Permaculture seems to me to take things to the next level. It’s all about design, and I am a designer, above all else. I am designed to design. I love to garden, and I love to read about gardening, but designing my garden has always been my favorite part of the process by a factor of 12. I have reams of plans for gardens I never even planted, I once designed a homestead for a piece of property I coveted but knew for a fact I would never own. Just for the shear joy of the brain-work. I can’t help myself, sometimes it’s actually a problem. Because, although I love the work, I love thinking about the work even more, and doesn’t that make me one of those dreaded ‘dreamers?’

But permaculture tells me it’s not so. Permaculture instructs me to spend 100 hours observing and thinking for every one hour of doing, thereby insuring my actions will be appropriate. Whether or not this is a truth for the world, it sure sounds attractive to my brain!

So, winter is coming on. The perfect time to do a lot of thinkering, and I am primed. I recently re-read the new edition of Gaia’s Garden by Toby Hemenway, and I have been listening obsessively to a lecture series by Bill Mollison and Geoff Lawton. For the uninitiated, permaculture is an international phenomenon with accredited Permaculture Design Courses offered all over the world. There was even one in Anchorage last summer!

They are a minimum of 72 hours, sometimes spread over a year, other times done all at once as a two or three week intensive. They’re a big damn deal, and priced accordingly– starting at $1,500 and going up considerably from there! Even the online courses range from $800-$1,600. I would LOVE to take a course, but 1. I’m poor, and 2. I live in the middle of nowhere. I started thinking about it, and realized this must be a boringly commonplace problem!

‘Surely there are other perma-curious folks out there who want to learn and are willing to spend the time, but not the money….’ I thought to myself. And after a little fishing around, I found some!
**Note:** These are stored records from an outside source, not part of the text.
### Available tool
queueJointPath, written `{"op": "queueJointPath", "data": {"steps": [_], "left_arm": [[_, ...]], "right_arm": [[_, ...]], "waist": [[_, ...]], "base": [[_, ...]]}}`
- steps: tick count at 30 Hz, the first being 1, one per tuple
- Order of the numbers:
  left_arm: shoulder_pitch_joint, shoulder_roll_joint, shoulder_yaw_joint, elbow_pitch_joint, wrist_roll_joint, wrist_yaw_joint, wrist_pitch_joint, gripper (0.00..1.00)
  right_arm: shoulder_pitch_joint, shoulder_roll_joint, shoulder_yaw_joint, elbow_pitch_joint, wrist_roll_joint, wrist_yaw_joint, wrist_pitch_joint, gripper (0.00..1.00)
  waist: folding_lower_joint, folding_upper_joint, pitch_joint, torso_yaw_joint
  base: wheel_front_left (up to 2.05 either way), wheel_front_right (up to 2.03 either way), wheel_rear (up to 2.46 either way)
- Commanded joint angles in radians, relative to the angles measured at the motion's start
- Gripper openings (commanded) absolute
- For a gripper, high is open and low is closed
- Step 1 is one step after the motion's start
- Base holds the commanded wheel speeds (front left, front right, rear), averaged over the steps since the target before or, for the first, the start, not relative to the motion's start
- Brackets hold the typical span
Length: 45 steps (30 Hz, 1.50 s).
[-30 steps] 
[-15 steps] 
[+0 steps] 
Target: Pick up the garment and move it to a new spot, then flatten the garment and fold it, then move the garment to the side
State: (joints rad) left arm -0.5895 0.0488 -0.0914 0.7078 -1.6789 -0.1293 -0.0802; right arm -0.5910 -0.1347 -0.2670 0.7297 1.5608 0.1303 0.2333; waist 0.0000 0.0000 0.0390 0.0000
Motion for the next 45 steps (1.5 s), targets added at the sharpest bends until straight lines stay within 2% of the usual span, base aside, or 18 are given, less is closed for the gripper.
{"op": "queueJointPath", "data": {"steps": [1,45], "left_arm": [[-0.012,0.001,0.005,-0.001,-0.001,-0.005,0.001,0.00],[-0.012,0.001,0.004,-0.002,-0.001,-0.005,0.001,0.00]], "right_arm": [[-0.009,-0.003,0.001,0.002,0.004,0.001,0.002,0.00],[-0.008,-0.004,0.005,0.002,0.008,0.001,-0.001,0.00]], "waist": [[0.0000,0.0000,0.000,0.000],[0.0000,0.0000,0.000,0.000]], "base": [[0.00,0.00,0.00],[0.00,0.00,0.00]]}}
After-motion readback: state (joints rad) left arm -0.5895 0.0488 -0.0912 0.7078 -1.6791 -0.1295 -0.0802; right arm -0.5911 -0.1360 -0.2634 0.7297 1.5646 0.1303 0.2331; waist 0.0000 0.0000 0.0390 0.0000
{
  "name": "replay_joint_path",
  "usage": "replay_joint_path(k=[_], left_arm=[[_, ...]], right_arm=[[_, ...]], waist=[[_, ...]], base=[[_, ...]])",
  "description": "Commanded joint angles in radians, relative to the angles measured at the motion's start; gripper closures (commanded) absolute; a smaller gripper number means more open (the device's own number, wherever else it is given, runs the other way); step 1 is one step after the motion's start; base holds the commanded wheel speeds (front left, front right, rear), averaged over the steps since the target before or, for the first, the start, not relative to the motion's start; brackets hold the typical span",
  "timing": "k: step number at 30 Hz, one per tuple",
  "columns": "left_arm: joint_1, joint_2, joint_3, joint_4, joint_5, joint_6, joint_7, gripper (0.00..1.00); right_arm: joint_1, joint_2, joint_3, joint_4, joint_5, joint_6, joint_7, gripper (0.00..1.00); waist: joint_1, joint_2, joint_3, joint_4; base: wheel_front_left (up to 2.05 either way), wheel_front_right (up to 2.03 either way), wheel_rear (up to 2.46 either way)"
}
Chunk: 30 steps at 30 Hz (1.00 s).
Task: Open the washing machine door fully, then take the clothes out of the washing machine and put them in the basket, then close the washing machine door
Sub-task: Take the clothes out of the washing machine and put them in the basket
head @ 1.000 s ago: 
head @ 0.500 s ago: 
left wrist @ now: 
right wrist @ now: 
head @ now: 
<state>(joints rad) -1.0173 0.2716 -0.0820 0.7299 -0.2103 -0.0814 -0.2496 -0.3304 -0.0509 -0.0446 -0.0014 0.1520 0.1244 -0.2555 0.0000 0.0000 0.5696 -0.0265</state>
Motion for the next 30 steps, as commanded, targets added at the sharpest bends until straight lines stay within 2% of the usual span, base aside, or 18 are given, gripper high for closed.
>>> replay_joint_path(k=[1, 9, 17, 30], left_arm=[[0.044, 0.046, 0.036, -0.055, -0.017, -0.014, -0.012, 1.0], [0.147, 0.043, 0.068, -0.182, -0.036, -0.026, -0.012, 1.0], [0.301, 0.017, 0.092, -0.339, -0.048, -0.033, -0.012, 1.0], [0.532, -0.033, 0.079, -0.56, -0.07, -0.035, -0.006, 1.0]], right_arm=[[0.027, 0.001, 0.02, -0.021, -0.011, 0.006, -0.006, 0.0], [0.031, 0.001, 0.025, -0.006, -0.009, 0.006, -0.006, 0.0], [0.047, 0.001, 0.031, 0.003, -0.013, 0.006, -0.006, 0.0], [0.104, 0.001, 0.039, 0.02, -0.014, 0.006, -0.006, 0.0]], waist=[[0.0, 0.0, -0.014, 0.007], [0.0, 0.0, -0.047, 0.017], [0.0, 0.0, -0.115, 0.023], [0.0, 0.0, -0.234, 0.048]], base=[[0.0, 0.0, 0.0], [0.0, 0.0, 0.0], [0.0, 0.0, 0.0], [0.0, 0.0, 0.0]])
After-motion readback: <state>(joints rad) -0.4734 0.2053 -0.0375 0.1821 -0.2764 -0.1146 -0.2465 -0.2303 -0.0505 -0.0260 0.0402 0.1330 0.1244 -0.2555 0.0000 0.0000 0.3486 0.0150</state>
I set up a group at Homegrown.org. We will be reading the bible (Permaculture: A Designer’s Manual by originator Bill Mollison) piece by piece and discussing it in an online study group. I’ve also found some good videos and lectures online for free, hopefully we will pull in more material as the winter progressed. Participants will all (individually) generate a permaculture design for a real piece of land, preferably our own land which we really live and work on, but those who don’t own land could make a theoretical design for a real piece of land such as their rental’s yard or a nearby park. As we go along, we will apply what we are learning towards these designs, sharing them often, bouncing ideas around and brainstorming together. The danger of a no-commitment study group like this would be in becoming too casual, unravelling into just a bunch of bullshitting or finding out in the end that no one actually has the time for it.

If the real course is 72 hours or more (better ones are more) then it ought to take us at least as many to cover all the material. This means that this study group will require 3-4 hours per week for 5 months, from November through March. Are you with me? Any interested participants should start out by generating a schematic of your property/project, noting everything that currently exists and where and in what relationships, etc, etc. Include observations about your wider ecosystem as well– weather, climate, seasons, etc– to introduce your place to us, as well as further familiarize yourself with it. This is an essential starting point for design, but also a good way to feel yourself out for whether or not you have the time and energy for the entire project.

You will also need to get hold of the Designer’s Manual, mentioned above, which costs $85. I was able to inter-library loan a 1980 edition, but I suspect I will be buying a copy soon. The library only lets me keep it for a few weeks, not nearly long enough, but it’s a good way to give it a thorough look over before forking over the cash.

Anyone willing to commit their time and the cost of the manual is welcome to join.